Splunk Search

email partial match

ritzz
Loves-to-Learn Lots

for my mail logs in JSON format, with my splunk query I created below table

mail frommail submail to
ABCaccount created for Aabc@a.com
ABCaccount created for Bbcd@a.com
ABCaccount created for Cefg@a.com

 

In my splunk query I apply dedup on "mail sub".  as you can see unique but very similar subject remains in table which I want to further become joined or considered as 1 row.

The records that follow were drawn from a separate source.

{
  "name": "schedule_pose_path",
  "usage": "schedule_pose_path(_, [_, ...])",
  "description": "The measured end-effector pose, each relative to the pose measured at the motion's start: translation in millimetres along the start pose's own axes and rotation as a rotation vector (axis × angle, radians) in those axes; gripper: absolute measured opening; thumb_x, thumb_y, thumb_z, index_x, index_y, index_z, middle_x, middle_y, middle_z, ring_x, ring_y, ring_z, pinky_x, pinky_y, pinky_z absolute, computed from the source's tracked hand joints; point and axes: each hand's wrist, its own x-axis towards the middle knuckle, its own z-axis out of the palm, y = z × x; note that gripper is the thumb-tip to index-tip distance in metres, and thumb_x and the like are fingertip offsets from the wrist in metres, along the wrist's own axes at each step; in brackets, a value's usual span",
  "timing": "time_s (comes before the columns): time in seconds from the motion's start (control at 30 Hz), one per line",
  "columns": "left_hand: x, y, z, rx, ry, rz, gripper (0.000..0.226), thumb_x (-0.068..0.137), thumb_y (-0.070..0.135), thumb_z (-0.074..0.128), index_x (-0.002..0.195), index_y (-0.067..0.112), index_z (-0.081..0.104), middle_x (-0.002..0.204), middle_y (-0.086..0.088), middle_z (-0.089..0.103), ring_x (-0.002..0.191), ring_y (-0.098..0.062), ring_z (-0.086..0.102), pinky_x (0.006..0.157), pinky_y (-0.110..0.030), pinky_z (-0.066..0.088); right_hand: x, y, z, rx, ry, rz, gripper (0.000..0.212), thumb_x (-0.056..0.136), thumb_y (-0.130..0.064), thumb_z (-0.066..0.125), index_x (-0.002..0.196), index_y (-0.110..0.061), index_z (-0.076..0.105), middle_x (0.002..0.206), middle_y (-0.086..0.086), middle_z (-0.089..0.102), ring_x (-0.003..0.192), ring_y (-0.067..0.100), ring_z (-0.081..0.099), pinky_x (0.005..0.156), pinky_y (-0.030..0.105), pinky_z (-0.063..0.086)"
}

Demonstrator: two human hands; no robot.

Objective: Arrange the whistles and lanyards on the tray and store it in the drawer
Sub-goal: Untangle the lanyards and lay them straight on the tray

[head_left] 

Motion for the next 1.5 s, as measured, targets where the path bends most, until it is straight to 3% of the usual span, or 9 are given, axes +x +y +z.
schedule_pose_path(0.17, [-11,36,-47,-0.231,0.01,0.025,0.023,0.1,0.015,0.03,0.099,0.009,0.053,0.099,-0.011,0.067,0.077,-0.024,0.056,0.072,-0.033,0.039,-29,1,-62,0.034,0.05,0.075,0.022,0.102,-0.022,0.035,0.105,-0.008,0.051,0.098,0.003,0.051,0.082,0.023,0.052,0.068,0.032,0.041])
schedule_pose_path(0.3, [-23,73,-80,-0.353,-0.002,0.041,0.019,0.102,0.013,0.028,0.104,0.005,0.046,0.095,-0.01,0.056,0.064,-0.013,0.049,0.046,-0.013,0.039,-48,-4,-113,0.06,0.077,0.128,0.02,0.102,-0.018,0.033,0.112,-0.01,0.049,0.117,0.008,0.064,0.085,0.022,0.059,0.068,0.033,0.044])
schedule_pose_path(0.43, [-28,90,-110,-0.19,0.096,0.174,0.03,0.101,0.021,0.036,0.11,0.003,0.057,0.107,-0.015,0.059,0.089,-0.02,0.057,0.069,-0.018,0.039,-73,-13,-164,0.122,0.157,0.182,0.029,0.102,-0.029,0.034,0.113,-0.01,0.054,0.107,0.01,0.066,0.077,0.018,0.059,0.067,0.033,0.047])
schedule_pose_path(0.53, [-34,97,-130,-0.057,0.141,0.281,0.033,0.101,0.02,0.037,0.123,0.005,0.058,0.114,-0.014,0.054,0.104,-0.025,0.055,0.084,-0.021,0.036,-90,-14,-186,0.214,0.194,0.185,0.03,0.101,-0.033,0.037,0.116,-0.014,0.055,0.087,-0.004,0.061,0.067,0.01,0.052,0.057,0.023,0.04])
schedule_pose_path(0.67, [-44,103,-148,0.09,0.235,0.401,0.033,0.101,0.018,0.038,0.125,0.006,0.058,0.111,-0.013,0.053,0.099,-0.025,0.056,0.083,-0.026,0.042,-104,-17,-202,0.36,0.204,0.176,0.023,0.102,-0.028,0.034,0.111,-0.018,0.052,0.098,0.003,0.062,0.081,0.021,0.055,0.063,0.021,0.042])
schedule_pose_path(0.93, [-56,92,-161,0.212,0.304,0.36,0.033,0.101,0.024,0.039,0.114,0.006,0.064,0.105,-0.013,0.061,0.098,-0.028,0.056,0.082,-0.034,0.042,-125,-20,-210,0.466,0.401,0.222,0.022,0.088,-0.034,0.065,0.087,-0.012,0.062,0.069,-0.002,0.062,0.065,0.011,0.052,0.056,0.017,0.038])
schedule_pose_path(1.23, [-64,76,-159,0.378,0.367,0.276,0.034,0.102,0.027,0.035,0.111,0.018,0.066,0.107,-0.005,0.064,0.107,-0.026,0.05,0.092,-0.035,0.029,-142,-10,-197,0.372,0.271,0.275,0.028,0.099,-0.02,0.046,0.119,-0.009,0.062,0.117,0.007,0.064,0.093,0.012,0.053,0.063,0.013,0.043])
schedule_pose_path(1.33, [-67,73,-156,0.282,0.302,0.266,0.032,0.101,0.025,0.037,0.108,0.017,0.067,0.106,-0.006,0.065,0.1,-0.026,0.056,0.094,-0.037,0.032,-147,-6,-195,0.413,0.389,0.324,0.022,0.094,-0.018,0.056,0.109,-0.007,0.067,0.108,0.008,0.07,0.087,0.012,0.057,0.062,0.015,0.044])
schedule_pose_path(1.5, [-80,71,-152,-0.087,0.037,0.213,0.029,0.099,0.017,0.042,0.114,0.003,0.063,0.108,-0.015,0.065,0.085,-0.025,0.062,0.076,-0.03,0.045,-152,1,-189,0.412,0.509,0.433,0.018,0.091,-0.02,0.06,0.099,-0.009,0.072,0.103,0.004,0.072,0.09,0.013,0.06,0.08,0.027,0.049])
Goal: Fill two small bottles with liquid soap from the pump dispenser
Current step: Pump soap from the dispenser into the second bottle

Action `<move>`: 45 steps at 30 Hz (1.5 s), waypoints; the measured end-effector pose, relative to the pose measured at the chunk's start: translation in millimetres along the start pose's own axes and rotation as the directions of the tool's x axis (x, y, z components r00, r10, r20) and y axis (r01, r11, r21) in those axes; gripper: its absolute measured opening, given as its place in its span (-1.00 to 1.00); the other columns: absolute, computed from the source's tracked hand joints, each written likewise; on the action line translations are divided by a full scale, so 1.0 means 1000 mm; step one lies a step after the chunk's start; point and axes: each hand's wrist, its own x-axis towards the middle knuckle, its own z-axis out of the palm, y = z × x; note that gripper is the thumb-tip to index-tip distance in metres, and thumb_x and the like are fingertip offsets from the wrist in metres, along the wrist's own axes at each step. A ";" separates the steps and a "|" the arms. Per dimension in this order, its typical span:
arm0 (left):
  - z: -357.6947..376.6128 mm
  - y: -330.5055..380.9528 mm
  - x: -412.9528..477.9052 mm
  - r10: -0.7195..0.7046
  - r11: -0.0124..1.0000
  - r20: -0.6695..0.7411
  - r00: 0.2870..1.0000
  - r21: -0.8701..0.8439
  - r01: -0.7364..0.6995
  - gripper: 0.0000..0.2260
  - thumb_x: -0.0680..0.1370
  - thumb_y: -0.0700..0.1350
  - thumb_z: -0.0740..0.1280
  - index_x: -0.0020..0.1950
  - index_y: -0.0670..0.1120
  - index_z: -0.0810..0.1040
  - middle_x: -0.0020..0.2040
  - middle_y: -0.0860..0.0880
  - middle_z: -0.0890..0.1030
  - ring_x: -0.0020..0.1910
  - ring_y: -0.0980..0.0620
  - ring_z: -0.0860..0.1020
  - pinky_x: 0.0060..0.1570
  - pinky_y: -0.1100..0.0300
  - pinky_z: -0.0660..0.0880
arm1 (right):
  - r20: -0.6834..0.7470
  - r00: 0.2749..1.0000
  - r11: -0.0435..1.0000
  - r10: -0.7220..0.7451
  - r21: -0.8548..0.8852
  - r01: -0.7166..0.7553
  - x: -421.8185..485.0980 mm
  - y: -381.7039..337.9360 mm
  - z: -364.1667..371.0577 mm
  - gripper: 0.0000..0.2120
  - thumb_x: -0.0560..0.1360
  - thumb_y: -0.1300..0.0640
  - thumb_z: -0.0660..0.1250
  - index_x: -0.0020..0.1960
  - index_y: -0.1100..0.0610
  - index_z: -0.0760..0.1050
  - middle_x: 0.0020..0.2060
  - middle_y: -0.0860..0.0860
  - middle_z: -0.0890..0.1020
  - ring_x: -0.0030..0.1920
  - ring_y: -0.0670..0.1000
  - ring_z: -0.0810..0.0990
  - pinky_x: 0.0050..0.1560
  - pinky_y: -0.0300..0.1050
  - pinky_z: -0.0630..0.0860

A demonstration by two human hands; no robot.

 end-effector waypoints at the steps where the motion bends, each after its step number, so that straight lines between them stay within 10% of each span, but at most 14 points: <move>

my ask: what are the possible  way that I can partially match table column values and they combined into 1 .? in matching logic if somehow we can use two columns for matching (mail from and mail sub)

 

mail frommail submail tocount
ABCaccount created for Aabc@a.com3

 

count 3 is coming on the basis of partial match in unique subject and mail from combined.

 

Labels (1)
0 Karma

yuanliu
SplunkTrust
SplunkTrust

In my splunk query I apply dedup on "mail sub".  as you can see unique but very similar subject remains in table which I want to further become joined or considered as 1 row.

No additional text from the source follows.